Task directions -
Wherever the string "pillow" occurs in a line of these records, report that line.

Information given -
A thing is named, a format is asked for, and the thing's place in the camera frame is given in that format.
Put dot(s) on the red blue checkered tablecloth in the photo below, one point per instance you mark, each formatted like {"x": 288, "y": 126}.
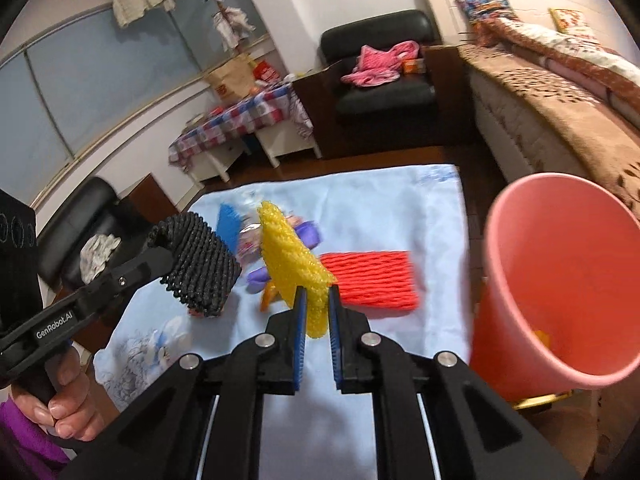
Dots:
{"x": 235, "y": 115}

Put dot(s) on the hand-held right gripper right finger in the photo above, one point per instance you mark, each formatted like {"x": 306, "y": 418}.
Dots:
{"x": 334, "y": 340}

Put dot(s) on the white side table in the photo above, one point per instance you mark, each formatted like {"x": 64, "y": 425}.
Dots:
{"x": 292, "y": 140}
{"x": 220, "y": 157}

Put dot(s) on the white crumpled cloth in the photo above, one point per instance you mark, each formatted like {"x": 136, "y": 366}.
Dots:
{"x": 100, "y": 255}

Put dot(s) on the small orange box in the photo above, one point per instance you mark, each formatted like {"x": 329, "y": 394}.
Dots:
{"x": 414, "y": 66}

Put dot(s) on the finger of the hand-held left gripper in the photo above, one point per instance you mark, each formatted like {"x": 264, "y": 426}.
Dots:
{"x": 135, "y": 272}
{"x": 158, "y": 240}

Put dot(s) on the black leather armchair wooden sides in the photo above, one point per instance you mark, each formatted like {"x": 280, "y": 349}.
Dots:
{"x": 380, "y": 100}

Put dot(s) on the black foam fruit net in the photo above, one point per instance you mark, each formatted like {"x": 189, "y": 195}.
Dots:
{"x": 200, "y": 265}

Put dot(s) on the red foam fruit net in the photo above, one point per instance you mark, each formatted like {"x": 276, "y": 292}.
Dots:
{"x": 370, "y": 282}

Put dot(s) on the pink plastic bucket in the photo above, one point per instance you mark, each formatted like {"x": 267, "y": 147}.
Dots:
{"x": 505, "y": 310}

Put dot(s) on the large window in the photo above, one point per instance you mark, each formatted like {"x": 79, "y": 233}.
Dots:
{"x": 100, "y": 70}

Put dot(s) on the person's left hand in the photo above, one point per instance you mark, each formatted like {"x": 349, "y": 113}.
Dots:
{"x": 75, "y": 405}

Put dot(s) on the light blue floral cloth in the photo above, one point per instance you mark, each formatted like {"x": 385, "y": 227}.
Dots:
{"x": 390, "y": 210}

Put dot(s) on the pink dotted clothing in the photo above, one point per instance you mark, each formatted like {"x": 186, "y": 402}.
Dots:
{"x": 380, "y": 62}

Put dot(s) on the blue foam fruit net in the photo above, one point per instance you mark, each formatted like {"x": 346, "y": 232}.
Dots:
{"x": 229, "y": 225}

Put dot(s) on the purple plastic wrapper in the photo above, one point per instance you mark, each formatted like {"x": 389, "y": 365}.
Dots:
{"x": 306, "y": 235}

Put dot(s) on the colourful cartoon pillow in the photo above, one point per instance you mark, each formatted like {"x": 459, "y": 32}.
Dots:
{"x": 482, "y": 7}

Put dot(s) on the red and white dotted quilt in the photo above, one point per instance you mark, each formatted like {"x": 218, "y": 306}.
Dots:
{"x": 575, "y": 55}

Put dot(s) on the yellow foam fruit net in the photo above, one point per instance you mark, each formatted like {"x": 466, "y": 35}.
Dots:
{"x": 287, "y": 260}

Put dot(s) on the floral hanging garment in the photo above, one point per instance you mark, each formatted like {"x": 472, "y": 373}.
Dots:
{"x": 232, "y": 27}

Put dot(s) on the brown paper bag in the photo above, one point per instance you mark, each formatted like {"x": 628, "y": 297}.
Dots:
{"x": 232, "y": 77}

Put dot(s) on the yellow plastic piece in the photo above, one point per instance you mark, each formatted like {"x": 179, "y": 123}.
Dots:
{"x": 542, "y": 400}

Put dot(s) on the person's left forearm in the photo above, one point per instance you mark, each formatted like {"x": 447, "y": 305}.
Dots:
{"x": 20, "y": 437}

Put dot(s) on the yellow flowered pillow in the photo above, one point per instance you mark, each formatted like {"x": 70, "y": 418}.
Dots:
{"x": 570, "y": 20}

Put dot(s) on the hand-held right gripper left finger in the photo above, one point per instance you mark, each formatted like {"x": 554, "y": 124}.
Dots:
{"x": 300, "y": 340}

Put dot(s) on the red box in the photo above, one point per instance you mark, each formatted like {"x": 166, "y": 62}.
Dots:
{"x": 265, "y": 72}

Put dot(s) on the brown leaf-pattern blanket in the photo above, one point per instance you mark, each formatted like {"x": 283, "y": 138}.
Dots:
{"x": 550, "y": 105}

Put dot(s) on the silver pink snack wrapper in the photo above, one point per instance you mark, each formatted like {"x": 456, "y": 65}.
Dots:
{"x": 247, "y": 242}

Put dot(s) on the white bed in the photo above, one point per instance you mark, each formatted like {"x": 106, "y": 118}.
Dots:
{"x": 500, "y": 110}

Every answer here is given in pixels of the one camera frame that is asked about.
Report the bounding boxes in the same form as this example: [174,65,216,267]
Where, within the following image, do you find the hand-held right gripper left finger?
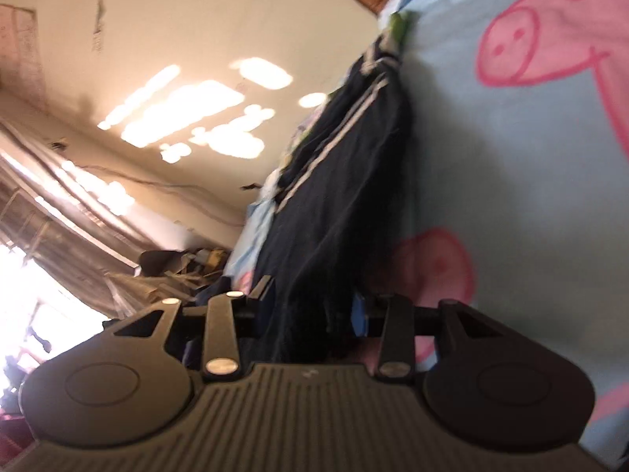
[113,275,274,380]

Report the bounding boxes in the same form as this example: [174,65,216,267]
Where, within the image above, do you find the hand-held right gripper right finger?
[351,294,497,378]

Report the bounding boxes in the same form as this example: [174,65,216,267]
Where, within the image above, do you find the dark pants with white stripes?
[241,37,418,365]

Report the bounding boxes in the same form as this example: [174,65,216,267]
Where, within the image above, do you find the green black knit sweater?
[386,10,418,55]

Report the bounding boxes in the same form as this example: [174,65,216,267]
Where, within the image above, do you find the pile of clutter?
[140,246,233,298]

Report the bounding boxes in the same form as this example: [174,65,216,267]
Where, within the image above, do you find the grey curtain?
[0,123,163,318]

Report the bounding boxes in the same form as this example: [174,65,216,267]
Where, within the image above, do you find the light blue printed blanket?
[223,0,629,468]

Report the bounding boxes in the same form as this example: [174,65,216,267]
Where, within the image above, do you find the pale wall poster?
[0,4,46,109]

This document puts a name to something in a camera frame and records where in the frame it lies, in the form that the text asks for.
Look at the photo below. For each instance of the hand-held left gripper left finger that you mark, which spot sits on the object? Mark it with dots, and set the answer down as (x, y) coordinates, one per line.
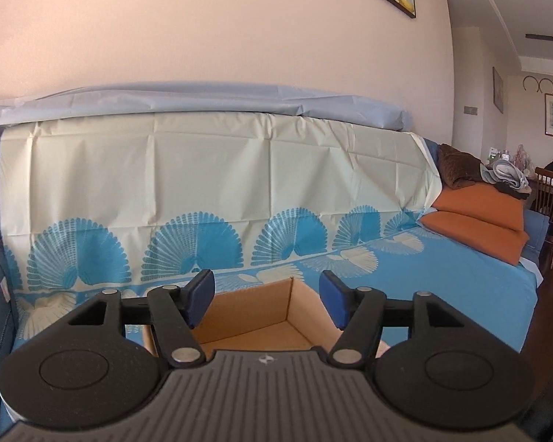
(202, 292)

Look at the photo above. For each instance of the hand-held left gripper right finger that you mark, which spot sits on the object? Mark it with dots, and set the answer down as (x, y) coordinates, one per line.
(334, 299)

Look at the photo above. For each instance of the cardboard box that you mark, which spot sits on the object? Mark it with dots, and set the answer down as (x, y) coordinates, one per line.
(258, 313)

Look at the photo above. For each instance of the blue fan-print cloth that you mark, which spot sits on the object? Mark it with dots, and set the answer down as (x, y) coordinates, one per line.
(258, 170)

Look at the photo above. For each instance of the orange cushion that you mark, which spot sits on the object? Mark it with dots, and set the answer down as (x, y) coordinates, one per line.
(479, 205)
(479, 237)

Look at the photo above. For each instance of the brown blanket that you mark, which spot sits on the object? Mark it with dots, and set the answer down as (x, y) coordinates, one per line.
(461, 165)

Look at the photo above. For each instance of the light blue sheet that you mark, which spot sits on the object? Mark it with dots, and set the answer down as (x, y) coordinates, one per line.
(212, 99)

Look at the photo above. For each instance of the grey cloth pile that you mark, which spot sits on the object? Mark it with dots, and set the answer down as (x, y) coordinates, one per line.
(507, 172)

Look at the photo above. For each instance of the glass jar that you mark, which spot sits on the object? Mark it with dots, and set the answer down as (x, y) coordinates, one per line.
(505, 154)

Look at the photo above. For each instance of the pink figurine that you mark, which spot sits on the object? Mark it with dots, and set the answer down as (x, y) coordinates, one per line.
(520, 156)

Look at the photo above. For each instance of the wooden chair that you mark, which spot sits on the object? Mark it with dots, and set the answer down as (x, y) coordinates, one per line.
(546, 179)

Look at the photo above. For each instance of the ceiling air vent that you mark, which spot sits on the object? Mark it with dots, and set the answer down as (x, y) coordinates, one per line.
(540, 37)

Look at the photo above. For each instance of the wall light switch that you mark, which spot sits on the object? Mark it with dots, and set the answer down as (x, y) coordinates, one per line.
(471, 110)

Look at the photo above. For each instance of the small framed wall picture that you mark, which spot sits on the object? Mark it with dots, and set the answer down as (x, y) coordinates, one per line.
(497, 90)

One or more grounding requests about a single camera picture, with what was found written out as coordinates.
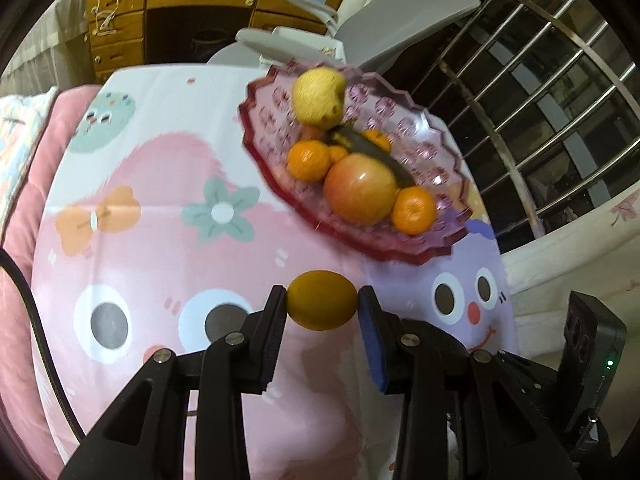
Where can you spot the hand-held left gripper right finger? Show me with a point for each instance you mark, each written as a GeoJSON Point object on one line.
{"type": "Point", "coordinates": [372, 345]}

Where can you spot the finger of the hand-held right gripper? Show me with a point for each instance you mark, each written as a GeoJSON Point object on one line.
{"type": "Point", "coordinates": [530, 385]}

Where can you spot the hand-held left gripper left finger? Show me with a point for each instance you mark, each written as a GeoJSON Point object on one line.
{"type": "Point", "coordinates": [272, 345]}

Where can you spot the yellowish tangerine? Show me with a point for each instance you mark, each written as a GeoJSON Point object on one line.
{"type": "Point", "coordinates": [322, 306]}

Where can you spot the large orange grapefruit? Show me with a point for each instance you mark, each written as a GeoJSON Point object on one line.
{"type": "Point", "coordinates": [360, 187]}

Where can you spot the pink glass fruit bowl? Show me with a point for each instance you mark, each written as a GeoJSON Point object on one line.
{"type": "Point", "coordinates": [430, 160]}

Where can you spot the small orange kumquat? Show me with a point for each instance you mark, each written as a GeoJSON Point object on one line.
{"type": "Point", "coordinates": [337, 153]}

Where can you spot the large yellow citrus fruit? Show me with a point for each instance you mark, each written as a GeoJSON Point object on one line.
{"type": "Point", "coordinates": [318, 95]}

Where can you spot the white printed bedsheet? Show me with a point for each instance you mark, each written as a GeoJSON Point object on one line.
{"type": "Point", "coordinates": [575, 245]}

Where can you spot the cartoon printed tablecloth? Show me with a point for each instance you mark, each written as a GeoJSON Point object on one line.
{"type": "Point", "coordinates": [150, 270]}

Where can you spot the dark overripe banana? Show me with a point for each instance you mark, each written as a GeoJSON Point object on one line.
{"type": "Point", "coordinates": [370, 152]}

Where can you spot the metal window grille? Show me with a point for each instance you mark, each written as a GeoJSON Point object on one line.
{"type": "Point", "coordinates": [550, 125]}

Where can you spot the pink cushion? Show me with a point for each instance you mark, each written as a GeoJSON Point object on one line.
{"type": "Point", "coordinates": [30, 160]}

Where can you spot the grey chair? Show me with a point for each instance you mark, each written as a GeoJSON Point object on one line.
{"type": "Point", "coordinates": [390, 15]}

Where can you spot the floral quilt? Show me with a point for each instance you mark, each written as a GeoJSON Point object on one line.
{"type": "Point", "coordinates": [15, 125]}

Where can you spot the wooden desk with drawers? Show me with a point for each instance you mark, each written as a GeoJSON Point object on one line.
{"type": "Point", "coordinates": [175, 5]}

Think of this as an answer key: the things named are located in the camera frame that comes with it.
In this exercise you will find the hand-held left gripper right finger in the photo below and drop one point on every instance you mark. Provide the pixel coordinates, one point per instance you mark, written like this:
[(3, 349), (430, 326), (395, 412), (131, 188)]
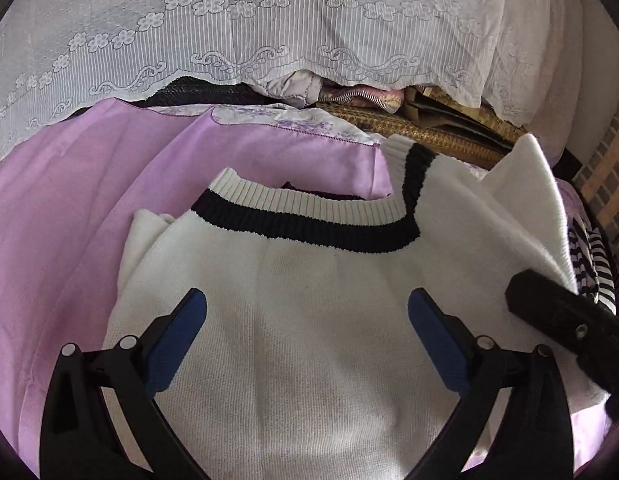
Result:
[(439, 345)]

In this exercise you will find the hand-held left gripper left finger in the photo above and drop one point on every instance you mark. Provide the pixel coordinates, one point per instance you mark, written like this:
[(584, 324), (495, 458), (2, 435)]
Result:
[(177, 340)]

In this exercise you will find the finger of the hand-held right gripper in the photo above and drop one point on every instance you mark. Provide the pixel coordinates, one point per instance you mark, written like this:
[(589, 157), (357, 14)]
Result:
[(564, 320)]

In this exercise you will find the white sweater with black stripe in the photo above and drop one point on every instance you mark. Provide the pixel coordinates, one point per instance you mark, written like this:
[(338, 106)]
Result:
[(314, 340)]

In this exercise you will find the black and white striped cloth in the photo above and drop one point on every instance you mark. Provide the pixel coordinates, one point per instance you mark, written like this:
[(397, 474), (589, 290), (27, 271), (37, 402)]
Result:
[(597, 265)]

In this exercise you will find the pink bed sheet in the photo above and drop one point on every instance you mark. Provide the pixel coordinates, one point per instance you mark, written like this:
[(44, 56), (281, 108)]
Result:
[(64, 200)]

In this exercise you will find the woven rattan mat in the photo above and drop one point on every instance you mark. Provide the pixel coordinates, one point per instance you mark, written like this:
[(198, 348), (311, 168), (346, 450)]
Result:
[(439, 136)]

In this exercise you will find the brown cardboard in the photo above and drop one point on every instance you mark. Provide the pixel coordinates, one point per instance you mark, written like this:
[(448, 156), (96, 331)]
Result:
[(439, 109)]

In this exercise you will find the lilac floral cloth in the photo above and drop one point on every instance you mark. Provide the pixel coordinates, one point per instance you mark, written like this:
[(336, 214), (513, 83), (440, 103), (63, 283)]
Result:
[(299, 122)]

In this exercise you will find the black woven cloth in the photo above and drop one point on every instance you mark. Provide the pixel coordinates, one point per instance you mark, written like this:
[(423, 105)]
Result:
[(204, 91)]

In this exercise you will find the pink striped cloth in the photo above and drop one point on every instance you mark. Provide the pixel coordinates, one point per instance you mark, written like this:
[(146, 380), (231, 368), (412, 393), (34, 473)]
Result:
[(364, 95)]

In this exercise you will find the pale grey cloth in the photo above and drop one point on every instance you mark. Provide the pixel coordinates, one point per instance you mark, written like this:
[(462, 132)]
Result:
[(294, 86)]

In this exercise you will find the white lace cover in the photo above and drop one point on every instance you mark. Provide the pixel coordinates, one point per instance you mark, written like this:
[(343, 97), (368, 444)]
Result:
[(189, 15)]

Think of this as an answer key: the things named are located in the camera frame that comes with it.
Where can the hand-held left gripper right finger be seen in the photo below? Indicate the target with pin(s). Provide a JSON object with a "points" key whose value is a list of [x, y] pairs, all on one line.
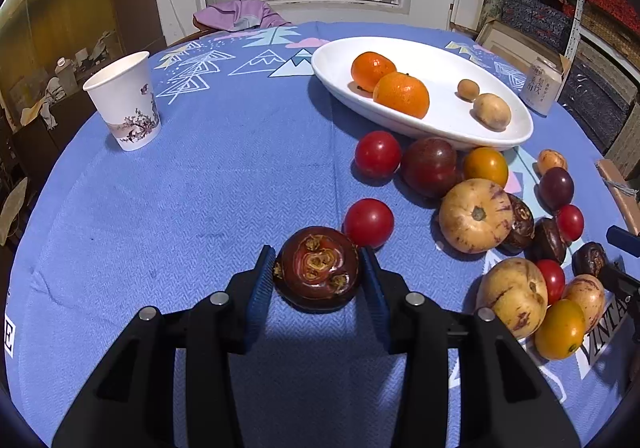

Solution -
Put dot(s) on the colourful cartoon pillow in the photo above, one point per instance you mark, each formatted like {"x": 459, "y": 32}.
Put dot(s) on the yellow flowered pillow in the photo above, one point per instance you mark, each formatted like {"x": 70, "y": 418}.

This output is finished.